**Exercise goal**
Reading through the lines below, count those that include the string "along"; the answer is that number and nothing else.

**Given material**
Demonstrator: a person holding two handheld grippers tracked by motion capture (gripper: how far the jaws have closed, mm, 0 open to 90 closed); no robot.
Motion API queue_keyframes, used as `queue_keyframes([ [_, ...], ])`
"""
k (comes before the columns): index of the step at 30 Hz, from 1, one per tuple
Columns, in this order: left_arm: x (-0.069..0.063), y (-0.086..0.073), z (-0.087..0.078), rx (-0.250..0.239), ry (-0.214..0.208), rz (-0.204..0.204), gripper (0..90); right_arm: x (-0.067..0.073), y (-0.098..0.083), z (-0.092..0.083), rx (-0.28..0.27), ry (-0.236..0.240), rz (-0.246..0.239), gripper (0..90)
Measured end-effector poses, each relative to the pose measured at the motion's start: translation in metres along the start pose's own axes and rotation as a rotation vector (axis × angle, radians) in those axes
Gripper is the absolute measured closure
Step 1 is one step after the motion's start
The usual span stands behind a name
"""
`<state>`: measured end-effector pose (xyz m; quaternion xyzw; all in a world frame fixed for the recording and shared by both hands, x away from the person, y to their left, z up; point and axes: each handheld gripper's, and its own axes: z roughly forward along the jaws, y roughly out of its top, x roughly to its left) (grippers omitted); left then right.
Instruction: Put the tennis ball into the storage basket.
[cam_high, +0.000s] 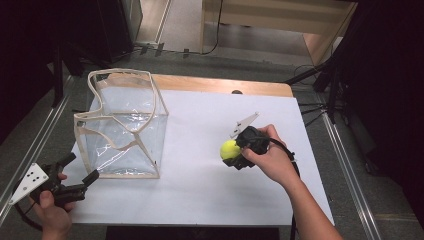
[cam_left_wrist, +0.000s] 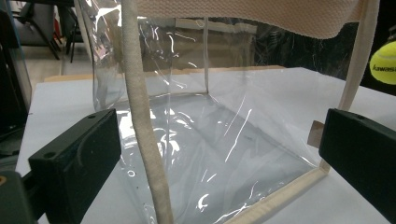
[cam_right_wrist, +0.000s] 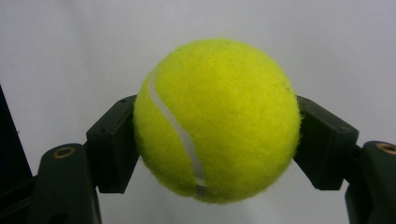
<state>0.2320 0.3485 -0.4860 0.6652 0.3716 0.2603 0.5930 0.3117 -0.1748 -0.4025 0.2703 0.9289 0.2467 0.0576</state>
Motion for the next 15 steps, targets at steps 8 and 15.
queue_keyframes([
  [8,0.000,0.000,0.001,0.003,0.000,0.001,0.0,0.002,0.021,-0.004,-0.002,0.011,-0.021,23.4],
  [15,0.000,0.000,0.001,0.006,-0.001,0.004,0.0,0.002,0.036,-0.005,-0.016,0.025,-0.034,23.4],
])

**Task response**
2